#### Task directions
Copy every line in the listing that contains "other".

#### Collected data

----------

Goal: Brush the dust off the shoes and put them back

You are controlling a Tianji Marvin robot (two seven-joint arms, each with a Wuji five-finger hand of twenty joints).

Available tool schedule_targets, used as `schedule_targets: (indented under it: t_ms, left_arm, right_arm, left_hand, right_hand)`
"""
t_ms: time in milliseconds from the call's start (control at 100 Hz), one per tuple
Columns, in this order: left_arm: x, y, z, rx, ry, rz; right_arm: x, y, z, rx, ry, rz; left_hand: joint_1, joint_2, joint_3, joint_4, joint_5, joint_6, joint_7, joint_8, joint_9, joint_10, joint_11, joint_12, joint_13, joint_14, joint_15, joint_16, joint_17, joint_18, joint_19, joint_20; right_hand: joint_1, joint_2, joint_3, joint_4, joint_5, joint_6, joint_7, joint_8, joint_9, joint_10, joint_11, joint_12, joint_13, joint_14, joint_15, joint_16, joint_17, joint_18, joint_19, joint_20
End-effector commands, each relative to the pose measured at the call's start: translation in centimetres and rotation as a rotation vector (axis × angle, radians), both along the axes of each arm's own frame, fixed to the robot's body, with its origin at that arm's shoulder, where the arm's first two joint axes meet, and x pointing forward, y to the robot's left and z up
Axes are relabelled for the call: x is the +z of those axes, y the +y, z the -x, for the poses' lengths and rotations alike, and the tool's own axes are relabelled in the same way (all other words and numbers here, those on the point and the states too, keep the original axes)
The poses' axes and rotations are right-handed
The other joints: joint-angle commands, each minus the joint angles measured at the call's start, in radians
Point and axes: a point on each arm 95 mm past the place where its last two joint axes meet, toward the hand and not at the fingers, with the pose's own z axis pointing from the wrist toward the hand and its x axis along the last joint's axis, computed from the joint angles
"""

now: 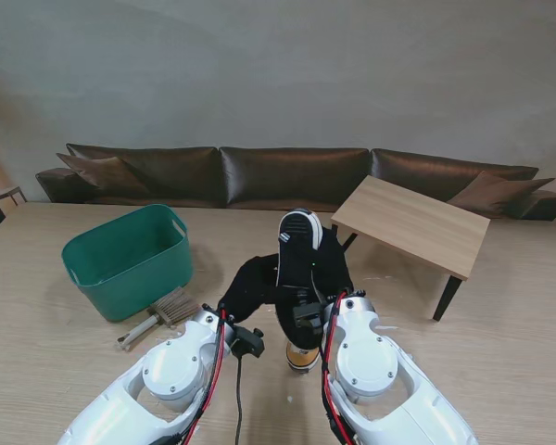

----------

#### Written reply
Axes are relabelled for the call: x is the +z of those axes, y the +y, z the -x, for the poses' lengths and rotations alike, and the tool's own axes are relabelled in the same way (all other words and numbers here, those on the point and the states too, keep the original axes)
The other joints: joint-angle commands, each minus the joint angles measured at the call's start, in radians

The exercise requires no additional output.